A verbatim copy of the listing is needed; pictures are to be left out.

== MATERIALS PROVIDED ==

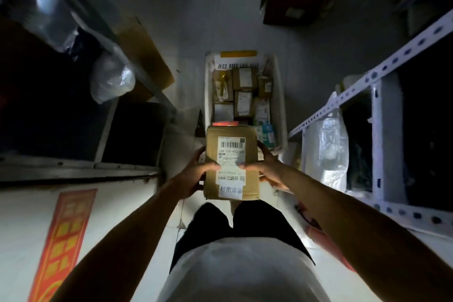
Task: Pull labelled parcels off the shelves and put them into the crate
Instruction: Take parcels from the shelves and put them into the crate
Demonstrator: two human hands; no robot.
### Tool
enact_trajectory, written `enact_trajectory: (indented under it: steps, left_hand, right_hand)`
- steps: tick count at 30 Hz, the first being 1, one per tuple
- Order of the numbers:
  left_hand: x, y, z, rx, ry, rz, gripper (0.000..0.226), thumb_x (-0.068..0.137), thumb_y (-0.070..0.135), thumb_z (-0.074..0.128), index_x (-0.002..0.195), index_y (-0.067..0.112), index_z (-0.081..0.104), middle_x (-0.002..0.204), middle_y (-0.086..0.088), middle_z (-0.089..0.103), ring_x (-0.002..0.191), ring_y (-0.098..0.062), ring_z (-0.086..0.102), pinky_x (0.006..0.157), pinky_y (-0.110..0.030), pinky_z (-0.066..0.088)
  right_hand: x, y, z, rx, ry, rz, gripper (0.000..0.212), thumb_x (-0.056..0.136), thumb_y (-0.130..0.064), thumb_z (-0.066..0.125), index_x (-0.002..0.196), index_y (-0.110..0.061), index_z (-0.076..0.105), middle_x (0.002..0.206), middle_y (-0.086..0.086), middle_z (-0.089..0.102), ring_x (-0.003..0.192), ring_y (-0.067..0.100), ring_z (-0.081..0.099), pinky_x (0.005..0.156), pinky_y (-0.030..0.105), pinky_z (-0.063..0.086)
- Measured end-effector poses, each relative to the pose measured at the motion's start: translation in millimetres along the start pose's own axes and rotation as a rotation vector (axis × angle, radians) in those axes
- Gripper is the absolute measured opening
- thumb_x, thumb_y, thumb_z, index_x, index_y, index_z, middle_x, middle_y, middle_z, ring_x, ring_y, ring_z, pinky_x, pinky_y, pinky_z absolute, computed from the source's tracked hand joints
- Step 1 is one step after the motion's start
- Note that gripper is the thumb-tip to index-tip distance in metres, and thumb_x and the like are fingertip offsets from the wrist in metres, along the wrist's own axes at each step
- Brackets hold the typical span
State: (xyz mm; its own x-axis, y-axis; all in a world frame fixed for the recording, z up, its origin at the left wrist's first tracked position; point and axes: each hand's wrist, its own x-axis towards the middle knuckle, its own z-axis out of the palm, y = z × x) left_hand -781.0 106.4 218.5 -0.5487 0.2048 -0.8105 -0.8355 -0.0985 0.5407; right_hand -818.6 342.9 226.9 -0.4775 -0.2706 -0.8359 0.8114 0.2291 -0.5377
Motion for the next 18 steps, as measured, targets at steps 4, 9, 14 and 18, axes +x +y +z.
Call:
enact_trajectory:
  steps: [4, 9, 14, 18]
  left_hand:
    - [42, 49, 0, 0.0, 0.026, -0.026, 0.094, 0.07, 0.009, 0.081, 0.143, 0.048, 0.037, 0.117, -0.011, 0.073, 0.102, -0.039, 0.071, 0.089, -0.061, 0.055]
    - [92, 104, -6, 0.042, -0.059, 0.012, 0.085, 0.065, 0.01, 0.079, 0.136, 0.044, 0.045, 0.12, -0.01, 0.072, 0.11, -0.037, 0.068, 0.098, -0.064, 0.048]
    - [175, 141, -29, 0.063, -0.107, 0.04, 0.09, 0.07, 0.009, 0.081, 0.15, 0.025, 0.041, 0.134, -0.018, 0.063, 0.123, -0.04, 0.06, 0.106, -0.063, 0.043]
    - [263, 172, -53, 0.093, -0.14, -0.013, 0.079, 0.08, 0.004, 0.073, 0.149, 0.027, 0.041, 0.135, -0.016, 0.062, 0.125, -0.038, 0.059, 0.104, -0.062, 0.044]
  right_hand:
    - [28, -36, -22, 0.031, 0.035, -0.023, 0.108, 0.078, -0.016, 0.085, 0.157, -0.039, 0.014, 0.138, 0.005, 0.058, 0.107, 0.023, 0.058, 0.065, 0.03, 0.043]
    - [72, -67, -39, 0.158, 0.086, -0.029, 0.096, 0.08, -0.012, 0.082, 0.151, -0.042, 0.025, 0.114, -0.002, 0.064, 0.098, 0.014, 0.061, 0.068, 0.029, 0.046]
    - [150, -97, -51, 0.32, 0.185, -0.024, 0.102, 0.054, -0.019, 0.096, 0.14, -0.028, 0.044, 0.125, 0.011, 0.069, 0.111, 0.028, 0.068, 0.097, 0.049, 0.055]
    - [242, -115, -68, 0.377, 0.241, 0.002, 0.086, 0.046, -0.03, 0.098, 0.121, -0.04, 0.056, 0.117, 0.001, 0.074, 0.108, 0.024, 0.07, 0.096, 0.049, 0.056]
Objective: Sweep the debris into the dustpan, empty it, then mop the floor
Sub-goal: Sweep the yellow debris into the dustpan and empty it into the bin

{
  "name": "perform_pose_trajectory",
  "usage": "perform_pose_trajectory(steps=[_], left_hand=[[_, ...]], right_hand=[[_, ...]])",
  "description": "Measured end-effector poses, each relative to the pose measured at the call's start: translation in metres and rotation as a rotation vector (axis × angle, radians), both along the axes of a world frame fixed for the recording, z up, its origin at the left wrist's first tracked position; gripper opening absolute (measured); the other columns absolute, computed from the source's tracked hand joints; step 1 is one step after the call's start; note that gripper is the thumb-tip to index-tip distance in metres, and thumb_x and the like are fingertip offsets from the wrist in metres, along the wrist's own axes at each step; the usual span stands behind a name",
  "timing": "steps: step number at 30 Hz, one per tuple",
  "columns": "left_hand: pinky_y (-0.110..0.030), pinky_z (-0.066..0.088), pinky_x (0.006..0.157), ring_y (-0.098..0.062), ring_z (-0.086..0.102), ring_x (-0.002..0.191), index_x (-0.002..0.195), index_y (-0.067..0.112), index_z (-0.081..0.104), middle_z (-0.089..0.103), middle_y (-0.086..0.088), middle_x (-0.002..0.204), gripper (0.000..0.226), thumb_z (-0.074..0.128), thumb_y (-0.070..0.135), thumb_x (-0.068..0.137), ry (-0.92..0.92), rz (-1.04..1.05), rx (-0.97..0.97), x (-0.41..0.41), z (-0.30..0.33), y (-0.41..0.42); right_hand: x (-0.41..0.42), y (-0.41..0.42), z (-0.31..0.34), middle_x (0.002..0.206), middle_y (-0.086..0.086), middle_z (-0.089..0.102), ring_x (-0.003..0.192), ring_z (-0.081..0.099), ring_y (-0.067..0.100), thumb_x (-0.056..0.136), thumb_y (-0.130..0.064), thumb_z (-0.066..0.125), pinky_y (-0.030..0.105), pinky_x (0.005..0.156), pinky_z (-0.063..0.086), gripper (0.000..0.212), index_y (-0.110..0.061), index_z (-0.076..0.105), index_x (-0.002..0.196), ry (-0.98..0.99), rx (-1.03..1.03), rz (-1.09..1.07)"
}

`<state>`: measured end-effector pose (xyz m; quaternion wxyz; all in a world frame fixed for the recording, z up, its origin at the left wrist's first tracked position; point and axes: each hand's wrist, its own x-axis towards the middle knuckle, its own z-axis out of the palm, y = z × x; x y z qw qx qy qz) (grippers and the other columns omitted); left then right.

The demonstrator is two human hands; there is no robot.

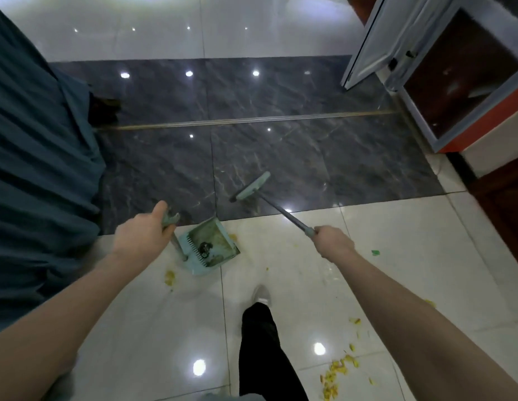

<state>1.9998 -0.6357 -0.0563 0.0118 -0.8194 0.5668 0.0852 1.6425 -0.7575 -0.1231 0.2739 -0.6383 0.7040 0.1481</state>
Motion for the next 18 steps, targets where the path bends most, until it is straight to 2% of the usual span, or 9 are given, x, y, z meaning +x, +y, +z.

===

SOLVED EXERCISE —
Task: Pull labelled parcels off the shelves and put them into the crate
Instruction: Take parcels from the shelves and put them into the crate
Demonstrator: two human hands; no robot.
### Tool
enact_trajectory, written `enact_trajectory: (indented under it: steps, left_hand, right_hand)`
- steps: tick count at 30 Hz, the first being 1, one per tuple
- Order of the numbers:
  left_hand: x, y, z, rx, ry, rz, gripper (0.000..0.226), thumb_x (-0.068..0.137), thumb_y (-0.070..0.135), thumb_z (-0.074..0.128), index_x (-0.002..0.195), index_y (-0.067..0.112), index_z (-0.081..0.104), middle_x (-0.002..0.204), middle_y (-0.086..0.088), middle_z (-0.089..0.103), ring_x (-0.002..0.191), ring_y (-0.098..0.062), ring_z (-0.086..0.102), pinky_x (0.006..0.157), pinky_y (-0.110..0.030), pinky_z (-0.066..0.088)
  right_hand: x, y, z, rx, ry, rz, gripper (0.000..0.212), thumb_x (-0.056..0.136), thumb_y (-0.130..0.064), thumb_z (-0.066..0.125), index_x (-0.002..0.196), index_y (-0.110..0.061), index_z (-0.076..0.105), middle_x (0.002..0.206), middle_y (-0.086..0.086), middle_z (-0.089..0.102), ring_x (-0.003..0.192), ring_y (-0.067..0.100), ring_z (-0.081..0.099), pinky_x (0.005..0.156), pinky_y (-0.030..0.105), pinky_z (-0.063..0.086)
- Measured end-effector poses, each relative to the pose measured at the motion's start: translation in millimetres along the start pose's own axes and rotation as a rotation vector (axis × angle, radians) in those axes
- Gripper is the absolute measured opening
- thumb_x, thumb_y, thumb_z, index_x, index_y, index_z, middle_x, middle_y, middle_z, ring_x, ring_y, ring_z, pinky_x, pinky_y, pinky_z absolute, computed from the source's tracked hand joints
- Step 1 is one step after the motion's start
- Note that gripper is the thumb-tip to index-tip distance in metres, and thumb_x and the like are fingertip offsets from the wrist in metres, along the wrist's own axes at each step
- Brackets hold the typical span
State: (xyz mm; its own x-axis, y-axis; all in a world frame fixed for the recording, z up, its origin at the left wrist's first tracked position; point and axes: each hand's wrist, its own x-axis towards the middle knuckle, its own z-axis out of the palm, y = z × x) left_hand -781.0 106.4 218.5 -0.5487 0.2048 -0.8105 -0.8355 -0.0985 0.5407; right_hand -818.6 342.9 226.9 -0.4775 -0.2706 -0.8359 0.8114 0.2291 -0.5377
Motion for the next 18 steps, as measured, targets at steps 4, 9, 14 and 18, axes +x +y +z.
Call:
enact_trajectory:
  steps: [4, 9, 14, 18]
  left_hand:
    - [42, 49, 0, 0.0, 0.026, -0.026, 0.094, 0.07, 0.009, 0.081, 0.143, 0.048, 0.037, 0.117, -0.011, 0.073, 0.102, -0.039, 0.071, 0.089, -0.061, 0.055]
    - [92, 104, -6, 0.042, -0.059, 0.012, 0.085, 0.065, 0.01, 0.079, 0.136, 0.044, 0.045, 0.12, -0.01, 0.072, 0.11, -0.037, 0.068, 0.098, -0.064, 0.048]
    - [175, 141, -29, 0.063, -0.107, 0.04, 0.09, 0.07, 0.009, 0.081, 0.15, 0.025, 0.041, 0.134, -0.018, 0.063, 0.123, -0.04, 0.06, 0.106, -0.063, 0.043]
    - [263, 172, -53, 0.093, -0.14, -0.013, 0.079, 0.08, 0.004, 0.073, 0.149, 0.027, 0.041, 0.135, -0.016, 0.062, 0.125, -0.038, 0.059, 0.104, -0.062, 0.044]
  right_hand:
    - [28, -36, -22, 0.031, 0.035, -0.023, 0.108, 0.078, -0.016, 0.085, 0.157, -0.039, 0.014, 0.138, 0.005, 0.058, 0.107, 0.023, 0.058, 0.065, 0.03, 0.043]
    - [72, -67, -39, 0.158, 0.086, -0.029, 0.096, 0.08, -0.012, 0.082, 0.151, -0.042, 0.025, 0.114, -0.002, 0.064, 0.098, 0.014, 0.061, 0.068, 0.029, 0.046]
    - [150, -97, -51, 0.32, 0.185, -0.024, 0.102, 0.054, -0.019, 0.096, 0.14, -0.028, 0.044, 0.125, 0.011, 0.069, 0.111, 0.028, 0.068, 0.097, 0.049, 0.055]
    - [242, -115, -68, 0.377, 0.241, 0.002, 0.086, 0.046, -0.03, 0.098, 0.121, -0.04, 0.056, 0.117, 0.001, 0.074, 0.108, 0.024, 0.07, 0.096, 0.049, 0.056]
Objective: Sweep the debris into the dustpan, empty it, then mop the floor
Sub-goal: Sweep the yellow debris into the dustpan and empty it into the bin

{
  "name": "perform_pose_trajectory",
  "usage": "perform_pose_trajectory(steps=[_], left_hand=[[_, ...]], right_hand=[[_, ...]])",
  "description": "Measured end-effector poses, each relative to the pose measured at the call's start: translation in metres and rotation as a rotation vector (axis × angle, radians), both along the axes of a world frame fixed for the recording, z up, its origin at the left wrist's first tracked position; gripper opening absolute (measured); the other columns absolute, computed from the source's tracked hand joints; step 1 is one step after the call's start; note that gripper is the thumb-tip to index-tip distance in metres, and thumb_x and the like are fingertip offsets from the wrist in metres, along the wrist's own axes at each step; the usual span stands behind a name",
  "timing": "steps: step number at 30 Hz, one per tuple",
  "columns": "left_hand: pinky_y (-0.110..0.030), pinky_z (-0.066..0.088), pinky_x (0.006..0.157), ring_y (-0.098..0.062), ring_z (-0.086..0.102), ring_x (-0.002..0.191), index_x (-0.002..0.195), index_y (-0.067..0.112), index_z (-0.081..0.104), middle_z (-0.089..0.103), middle_y (-0.086..0.088), middle_x (-0.002..0.204), gripper (0.000..0.226), thumb_z (-0.074..0.128), thumb_y (-0.070..0.135), thumb_x (-0.068..0.137), ry (-0.92..0.92), rz (-1.04..1.05), rx (-0.97..0.97), x (-0.41..0.41), z (-0.30..0.33), y (-0.41..0.42); right_hand: x (-0.41..0.42), y (-0.41..0.42), z (-0.31..0.34), middle_x (0.002..0.206), middle_y (-0.086..0.086), middle_z (-0.089..0.102), ring_x (-0.003..0.192), ring_z (-0.081..0.099), ring_y (-0.067..0.100), thumb_x (-0.056..0.136), thumb_y (-0.130..0.064), thumb_z (-0.066..0.125), pinky_y (-0.030..0.105), pinky_x (0.005..0.156), pinky_z (-0.063..0.086), gripper (0.000..0.212), index_y (-0.110..0.061), index_z (-0.076..0.105), index_x (-0.002..0.196), ry (-0.98..0.99), rx (-1.03..1.03), rz (-1.09..1.07)"
}

`<state>`: measured end-effector pose (xyz m; quaternion wxyz; all in a world frame fixed for the recording, z up, its origin at the left wrist's first tracked position; point and axes: each hand's wrist, its own x-axis towards the middle knuckle, its own z-axis out of the palm, y = z × x; x y z qw qx qy qz) (grippers and the other columns omitted); left then right.

The demonstrator is two human hands; there is no robot.


<state>1.9998 -0.6357 -0.0563 0.0118 -0.8194 0.5668 0.0852 1.6425 -0.7575 -0.1231 0.2739 -0.6383 0.7040 0.1481</state>
Motion for the next 18 steps, targets where the path bends most, until it is straight to 2% of the usual span, or 9 are given, x, y, z meaning +x, +y, +z.

The answer has been given in full.